Department of Neurosurgery, Changzheng Hospital, Naval Medical University, Shanghai, China.
Medicine (Baltimore). 2024 Oct 4;103(40):e39205. doi: 10.1097/MD.0000000000039205.
Glioblastoma (GBM) is a common primary malignant brain tumor and the prognosis of these patients remains poor. Therefore, further understanding of cell cycle-related molecular mechanisms of GBM and identification of appropriate prognostic markers and therapeutic targets are key research imperatives. Based on RNA-seq expression datasets from The Cancer Genome Atlas database, prognosis-related biological processes in GBM were screened out. Gene Set Variation Analysis (GSVA), LASSO-COX, univariate and multivariate Cox regression analyses, Kaplan-Meier survival analysis, and Pearson correlation analysis were performed for constructing a predictive prognostic model. A total of 58 cell cycle-related genes were identified by GSVA and analysis of differential expression between GBM and control samples. By univariate Cox and LASSO regression analyses, 8 genes were identified as prognostic biomarkers in GBM. A nomogram with superior performance to predict the survival of GBM patients was established regarding risk score, cancer status, recurrence type, and mRNAsi. This study revealed the prognostic value of cell cycle-related genes in GBM. In addition, we constructed a reliable model for predicting the prognosis of GBM patients. Our findings reinforce the relationship between cell cycle and GBM and may help improve the prognostic assessment of patients with GBM. Our predictive prognostic model, based on independent prognostic factors, enables tailored treatment strategies for GBM patients. It is particularly useful for subgroups with uncertain prognosis or treatment challenges.

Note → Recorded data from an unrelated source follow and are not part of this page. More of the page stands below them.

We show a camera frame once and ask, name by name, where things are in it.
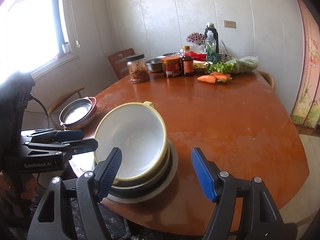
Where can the rear carrot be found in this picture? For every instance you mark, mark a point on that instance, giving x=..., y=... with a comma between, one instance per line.
x=222, y=77

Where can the dark steel bowl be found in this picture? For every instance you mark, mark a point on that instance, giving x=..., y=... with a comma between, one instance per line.
x=150, y=177

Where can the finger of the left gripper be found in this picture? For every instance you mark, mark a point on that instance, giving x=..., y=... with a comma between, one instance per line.
x=49, y=136
x=71, y=147

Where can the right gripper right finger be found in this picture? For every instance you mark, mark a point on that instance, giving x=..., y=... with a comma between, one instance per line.
x=260, y=218

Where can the carrot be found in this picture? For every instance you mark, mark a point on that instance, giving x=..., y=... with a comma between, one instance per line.
x=222, y=77
x=207, y=79

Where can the large steel plate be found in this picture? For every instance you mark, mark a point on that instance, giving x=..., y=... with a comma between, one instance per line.
x=151, y=188

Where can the glass jar black lid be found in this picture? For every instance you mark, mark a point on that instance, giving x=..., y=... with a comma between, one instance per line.
x=137, y=68

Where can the front carrot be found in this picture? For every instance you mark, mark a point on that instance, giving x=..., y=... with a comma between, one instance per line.
x=207, y=79

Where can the red snack package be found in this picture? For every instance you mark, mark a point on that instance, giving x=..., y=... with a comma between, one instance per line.
x=199, y=56

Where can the steel basin on table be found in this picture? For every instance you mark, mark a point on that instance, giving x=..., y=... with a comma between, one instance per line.
x=154, y=65

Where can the wall power socket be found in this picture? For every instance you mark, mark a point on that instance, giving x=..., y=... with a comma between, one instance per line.
x=229, y=24

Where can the yellow white ceramic bowl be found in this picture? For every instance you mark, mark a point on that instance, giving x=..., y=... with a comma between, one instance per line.
x=139, y=131

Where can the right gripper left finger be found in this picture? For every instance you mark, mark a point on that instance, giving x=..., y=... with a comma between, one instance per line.
x=53, y=217

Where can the clear plastic bottle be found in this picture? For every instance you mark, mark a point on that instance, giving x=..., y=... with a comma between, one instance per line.
x=210, y=44

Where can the red lid sauce jar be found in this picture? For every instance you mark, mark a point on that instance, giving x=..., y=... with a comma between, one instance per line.
x=171, y=66

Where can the plate of yellow food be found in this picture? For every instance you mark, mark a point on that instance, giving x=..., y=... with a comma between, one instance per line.
x=199, y=66

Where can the black thermos flask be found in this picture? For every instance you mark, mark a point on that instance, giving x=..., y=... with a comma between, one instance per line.
x=211, y=27

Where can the bag of green vegetables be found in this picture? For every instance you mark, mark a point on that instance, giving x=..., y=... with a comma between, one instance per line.
x=234, y=66

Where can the stainless steel bowl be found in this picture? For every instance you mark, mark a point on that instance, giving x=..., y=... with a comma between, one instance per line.
x=75, y=111

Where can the dark soy sauce bottle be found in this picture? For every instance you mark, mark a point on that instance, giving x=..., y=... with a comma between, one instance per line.
x=187, y=61

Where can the wooden chair behind table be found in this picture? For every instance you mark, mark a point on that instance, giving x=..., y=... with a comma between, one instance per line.
x=267, y=78

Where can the brown slatted wooden chair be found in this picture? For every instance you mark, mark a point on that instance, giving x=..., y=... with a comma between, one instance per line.
x=119, y=63

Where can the pink silicone handled bowl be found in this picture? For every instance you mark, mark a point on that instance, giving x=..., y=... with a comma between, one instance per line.
x=86, y=120

胶质母细胞瘤(GBM)是一种常见的原发性恶性脑肿瘤,这些患者的预后仍然较差。因此,进一步了解 GBM 与细胞周期相关的分子机制,并确定合适的预后标志物和治疗靶点是关键的研究重点。本研究基于癌症基因组图谱数据库中的 RNA-seq 表达数据集,筛选出与 GBM 预后相关的生物学过程。通过基因集变异分析(GSVA)、LASSO-COX、单因素和多因素 Cox 回归分析、Kaplan-Meier 生存分析和 Pearson 相关性分析,构建了预测预后模型。通过 GSVA 和 GBM 与对照样本之间的差异表达分析,共鉴定出 58 个与细胞周期相关的基因。通过单因素 Cox 和 LASSO 回归分析,鉴定出 8 个与 GBM 预后相关的基因。根据风险评分、癌症状态、复发类型和 mRNAsi 构建了一个预测 GBM 患者生存的列线图,具有优越的性能。本研究揭示了细胞周期相关基因在 GBM 中的预后价值。此外,我们构建了一个可靠的模型来预测 GBM 患者的预后。我们的研究结果证实了细胞周期与 GBM 之间的关系,并可能有助于改善 GBM 患者的预后评估。我们的预测预后模型基于独立的预后因素,可以为 GBM 患者制定个体化的治疗策略。对于预后不确定或治疗有挑战的亚组患者尤其有用。